(ACTIVITY)
Transcribe all records exactly.
START GIVEN RECORDS
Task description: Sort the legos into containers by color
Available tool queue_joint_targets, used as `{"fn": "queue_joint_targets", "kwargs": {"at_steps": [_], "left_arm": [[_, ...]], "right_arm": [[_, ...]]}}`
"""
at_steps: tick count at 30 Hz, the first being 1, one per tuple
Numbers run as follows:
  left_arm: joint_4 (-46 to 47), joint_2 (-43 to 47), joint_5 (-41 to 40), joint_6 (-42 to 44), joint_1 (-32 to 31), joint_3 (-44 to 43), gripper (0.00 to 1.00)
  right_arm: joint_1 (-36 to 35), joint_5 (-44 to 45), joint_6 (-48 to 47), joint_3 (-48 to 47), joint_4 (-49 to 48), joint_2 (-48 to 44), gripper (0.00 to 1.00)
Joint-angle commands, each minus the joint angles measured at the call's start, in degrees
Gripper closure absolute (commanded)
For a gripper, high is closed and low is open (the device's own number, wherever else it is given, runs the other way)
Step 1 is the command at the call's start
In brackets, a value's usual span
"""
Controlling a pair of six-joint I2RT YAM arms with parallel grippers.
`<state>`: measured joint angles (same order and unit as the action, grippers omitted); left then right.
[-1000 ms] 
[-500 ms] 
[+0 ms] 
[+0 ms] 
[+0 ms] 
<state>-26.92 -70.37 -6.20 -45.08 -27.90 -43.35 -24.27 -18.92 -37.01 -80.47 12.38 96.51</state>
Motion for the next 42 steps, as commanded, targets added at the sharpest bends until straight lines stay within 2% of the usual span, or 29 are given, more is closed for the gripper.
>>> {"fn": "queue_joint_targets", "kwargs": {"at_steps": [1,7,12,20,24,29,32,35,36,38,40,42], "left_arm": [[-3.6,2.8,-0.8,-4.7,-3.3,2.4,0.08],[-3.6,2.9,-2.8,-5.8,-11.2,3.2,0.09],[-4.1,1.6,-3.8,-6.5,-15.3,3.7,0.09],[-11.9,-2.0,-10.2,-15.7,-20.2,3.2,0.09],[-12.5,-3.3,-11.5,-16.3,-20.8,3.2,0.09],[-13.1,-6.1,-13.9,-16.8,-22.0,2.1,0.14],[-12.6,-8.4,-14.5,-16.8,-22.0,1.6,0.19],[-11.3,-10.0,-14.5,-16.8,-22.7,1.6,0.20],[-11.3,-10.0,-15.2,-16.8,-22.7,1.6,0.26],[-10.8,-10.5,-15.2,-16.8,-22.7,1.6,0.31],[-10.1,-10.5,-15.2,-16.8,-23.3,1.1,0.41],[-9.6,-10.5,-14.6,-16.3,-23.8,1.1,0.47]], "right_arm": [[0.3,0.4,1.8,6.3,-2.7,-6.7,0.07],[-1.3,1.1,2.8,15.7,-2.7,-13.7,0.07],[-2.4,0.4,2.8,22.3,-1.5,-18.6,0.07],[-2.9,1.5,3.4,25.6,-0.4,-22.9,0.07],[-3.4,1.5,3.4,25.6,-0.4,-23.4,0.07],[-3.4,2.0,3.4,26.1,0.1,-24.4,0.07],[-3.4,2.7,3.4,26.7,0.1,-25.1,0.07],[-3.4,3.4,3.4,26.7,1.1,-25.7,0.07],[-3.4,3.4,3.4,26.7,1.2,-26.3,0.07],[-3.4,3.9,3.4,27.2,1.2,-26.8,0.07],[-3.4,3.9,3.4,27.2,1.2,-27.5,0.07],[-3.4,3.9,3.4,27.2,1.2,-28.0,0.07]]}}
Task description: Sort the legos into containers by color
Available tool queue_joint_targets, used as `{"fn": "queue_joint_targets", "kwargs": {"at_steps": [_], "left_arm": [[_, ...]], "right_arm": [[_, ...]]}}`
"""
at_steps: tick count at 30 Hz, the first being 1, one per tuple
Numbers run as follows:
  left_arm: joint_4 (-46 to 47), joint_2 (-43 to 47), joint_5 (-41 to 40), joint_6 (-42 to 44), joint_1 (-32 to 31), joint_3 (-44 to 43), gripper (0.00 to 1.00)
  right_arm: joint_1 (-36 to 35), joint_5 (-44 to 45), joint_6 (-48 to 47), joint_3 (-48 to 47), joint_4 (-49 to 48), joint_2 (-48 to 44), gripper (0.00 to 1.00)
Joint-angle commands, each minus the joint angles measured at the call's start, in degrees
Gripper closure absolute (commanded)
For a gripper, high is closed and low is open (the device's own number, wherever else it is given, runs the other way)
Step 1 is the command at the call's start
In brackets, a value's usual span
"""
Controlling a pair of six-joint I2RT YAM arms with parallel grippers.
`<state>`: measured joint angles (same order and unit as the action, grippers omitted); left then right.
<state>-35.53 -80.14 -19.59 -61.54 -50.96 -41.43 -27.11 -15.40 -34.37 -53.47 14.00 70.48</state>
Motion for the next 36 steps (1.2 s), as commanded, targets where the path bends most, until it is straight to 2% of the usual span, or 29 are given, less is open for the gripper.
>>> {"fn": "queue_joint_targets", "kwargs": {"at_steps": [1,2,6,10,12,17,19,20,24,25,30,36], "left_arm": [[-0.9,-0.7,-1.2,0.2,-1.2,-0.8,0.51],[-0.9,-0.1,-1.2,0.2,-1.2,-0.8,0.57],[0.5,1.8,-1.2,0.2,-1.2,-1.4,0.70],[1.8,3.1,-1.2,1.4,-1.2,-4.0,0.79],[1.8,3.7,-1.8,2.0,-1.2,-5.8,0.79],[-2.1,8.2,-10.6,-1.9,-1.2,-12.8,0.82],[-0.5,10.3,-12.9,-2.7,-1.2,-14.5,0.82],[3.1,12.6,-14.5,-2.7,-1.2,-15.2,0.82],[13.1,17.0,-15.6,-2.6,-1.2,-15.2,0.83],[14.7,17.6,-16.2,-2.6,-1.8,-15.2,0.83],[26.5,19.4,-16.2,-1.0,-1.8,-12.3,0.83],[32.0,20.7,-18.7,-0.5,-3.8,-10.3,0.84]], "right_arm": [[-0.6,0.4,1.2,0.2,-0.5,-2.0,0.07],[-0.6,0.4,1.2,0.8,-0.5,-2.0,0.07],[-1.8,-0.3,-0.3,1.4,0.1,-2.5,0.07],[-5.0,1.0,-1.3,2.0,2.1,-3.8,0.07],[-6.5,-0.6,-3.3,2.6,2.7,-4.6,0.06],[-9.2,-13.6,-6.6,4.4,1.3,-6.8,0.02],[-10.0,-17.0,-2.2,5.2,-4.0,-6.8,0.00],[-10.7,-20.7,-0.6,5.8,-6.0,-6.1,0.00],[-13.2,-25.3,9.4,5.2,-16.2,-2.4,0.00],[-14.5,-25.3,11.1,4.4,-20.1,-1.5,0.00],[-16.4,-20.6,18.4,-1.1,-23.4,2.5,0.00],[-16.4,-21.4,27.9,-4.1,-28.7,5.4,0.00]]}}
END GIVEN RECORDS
(RESULT OF THIS EXERCISE)
Task description: Sort the legos into containers by color
Available tool queue_joint_targets, used as `{"fn": "queue_joint_targets", "kwargs": {"at_steps": [_], "left_arm": [[_, ...]], "right_arm": [[_, ...]]}}`
"""
at_steps: tick count at 30 Hz, the first being 1, one per tuple
Numbers run as follows:
  left_arm: joint_4 (-46 to 47), joint_2 (-43 to 47), joint_5 (-41 to 40), joint_6 (-42 to 44), joint_1 (-32 to 31), joint_3 (-44 to 43), gripper (0.00 to 1.00)
  right_arm: joint_1 (-36 to 35), joint_5 (-44 to 45), joint_6 (-48 to 47), joint_3 (-48 to 47), joint_4 (-49 to 48), joint_2 (-48 to 44), gripper (0.00 to 1.00)
Joint-angle commands, each minus the joint angles measured at the call's start, in degrees
Gripper closure absolute (commanded)
For a gripper, high is closed and low is open (the device's own number, wherever else it is given, runs the other way)
Step 1 is the command at the call's start
In brackets, a value's usual span
"""
Controlling a pair of six-joint I2RT YAM arms with parallel grippers.
`<state>`: measured joint angles (same order and unit as the action, grippers omitted); left then right.
[-1000 ms] 
[-500 ms] 
[+0 ms] 
[+0 ms] 
[+0 ms] 
<state>-26.92 -70.37 -6.20 -45.08 -27.90 -43.35 -24.27 -18.92 -37.01 -80.47 12.38 96.51</state>
Motion for the next 42 steps, as commanded, targets added at the sharpest bends until straight lines stay within 2% of the usual span, or 29 are given, more is closed for the gripper.
>>> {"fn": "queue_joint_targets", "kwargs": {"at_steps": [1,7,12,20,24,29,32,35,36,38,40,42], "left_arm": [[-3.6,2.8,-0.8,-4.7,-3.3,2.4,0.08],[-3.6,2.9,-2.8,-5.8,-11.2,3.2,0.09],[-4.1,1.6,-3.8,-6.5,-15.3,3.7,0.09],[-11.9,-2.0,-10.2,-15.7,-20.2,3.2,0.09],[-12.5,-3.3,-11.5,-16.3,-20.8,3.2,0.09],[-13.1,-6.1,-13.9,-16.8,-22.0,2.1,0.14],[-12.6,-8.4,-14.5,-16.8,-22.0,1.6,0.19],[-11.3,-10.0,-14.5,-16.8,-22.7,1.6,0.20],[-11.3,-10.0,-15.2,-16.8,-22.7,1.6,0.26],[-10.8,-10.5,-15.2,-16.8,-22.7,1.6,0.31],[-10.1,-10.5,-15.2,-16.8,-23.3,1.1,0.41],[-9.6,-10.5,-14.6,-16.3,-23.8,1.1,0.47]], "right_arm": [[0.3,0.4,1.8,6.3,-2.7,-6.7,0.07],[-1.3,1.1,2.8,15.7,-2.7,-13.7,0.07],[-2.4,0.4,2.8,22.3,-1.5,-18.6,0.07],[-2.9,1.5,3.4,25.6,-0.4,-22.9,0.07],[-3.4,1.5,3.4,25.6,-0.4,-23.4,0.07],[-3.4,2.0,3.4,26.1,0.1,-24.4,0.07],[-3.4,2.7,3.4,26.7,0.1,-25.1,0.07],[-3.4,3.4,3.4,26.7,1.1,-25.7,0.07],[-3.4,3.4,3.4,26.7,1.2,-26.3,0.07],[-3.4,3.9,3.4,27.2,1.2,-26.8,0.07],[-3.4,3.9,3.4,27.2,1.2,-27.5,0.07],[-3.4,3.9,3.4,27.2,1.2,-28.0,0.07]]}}
Task description: Sort the legos into containers by color
Available tool queue_joint_targets, used as `{"fn": "queue_joint_targets", "kwargs": {"at_steps": [_], "left_arm": [[_, ...]], "right_arm": [[_, ...]]}}`
"""
at_steps: tick count at 30 Hz, the first being 1, one per tuple
Numbers run as follows:
  left_arm: joint_4 (-46 to 47), joint_2 (-43 to 47), joint_5 (-41 to 40), joint_6 (-42 to 44), joint_1 (-32 to 31), joint_3 (-44 to 43), gripper (0.00 to 1.00)
  right_arm: joint_1 (-36 to 35), joint_5 (-44 to 45), joint_6 (-48 to 47), joint_3 (-48 to 47), joint_4 (-49 to 48), joint_2 (-48 to 44), gripper (0.00 to 1.00)
Joint-angle commands, each minus the joint angles measured at the call's start, in degrees
Gripper closure absolute (commanded)
For a gripper, high is closed and low is open (the device's own number, wherever else it is given, runs the other way)
Step 1 is the command at the call's start
In brackets, a value's usual span
"""
Controlling a pair of six-joint I2RT YAM arms with parallel grippers.
`<state>`: measured joint angles (same order and unit as the action, grippers omitted); left then right.
<state>-35.53 -80.14 -19.59 -61.54 -50.96 -41.43 -27.11 -15.40 -34.37 -53.47 14.00 70.48</state>
Motion for the next 36 steps (1.2 s), as commanded, targets where the path bends most, until it is straight to 2% of the usual span, or 29 are given, less is open for the gripper.
>>> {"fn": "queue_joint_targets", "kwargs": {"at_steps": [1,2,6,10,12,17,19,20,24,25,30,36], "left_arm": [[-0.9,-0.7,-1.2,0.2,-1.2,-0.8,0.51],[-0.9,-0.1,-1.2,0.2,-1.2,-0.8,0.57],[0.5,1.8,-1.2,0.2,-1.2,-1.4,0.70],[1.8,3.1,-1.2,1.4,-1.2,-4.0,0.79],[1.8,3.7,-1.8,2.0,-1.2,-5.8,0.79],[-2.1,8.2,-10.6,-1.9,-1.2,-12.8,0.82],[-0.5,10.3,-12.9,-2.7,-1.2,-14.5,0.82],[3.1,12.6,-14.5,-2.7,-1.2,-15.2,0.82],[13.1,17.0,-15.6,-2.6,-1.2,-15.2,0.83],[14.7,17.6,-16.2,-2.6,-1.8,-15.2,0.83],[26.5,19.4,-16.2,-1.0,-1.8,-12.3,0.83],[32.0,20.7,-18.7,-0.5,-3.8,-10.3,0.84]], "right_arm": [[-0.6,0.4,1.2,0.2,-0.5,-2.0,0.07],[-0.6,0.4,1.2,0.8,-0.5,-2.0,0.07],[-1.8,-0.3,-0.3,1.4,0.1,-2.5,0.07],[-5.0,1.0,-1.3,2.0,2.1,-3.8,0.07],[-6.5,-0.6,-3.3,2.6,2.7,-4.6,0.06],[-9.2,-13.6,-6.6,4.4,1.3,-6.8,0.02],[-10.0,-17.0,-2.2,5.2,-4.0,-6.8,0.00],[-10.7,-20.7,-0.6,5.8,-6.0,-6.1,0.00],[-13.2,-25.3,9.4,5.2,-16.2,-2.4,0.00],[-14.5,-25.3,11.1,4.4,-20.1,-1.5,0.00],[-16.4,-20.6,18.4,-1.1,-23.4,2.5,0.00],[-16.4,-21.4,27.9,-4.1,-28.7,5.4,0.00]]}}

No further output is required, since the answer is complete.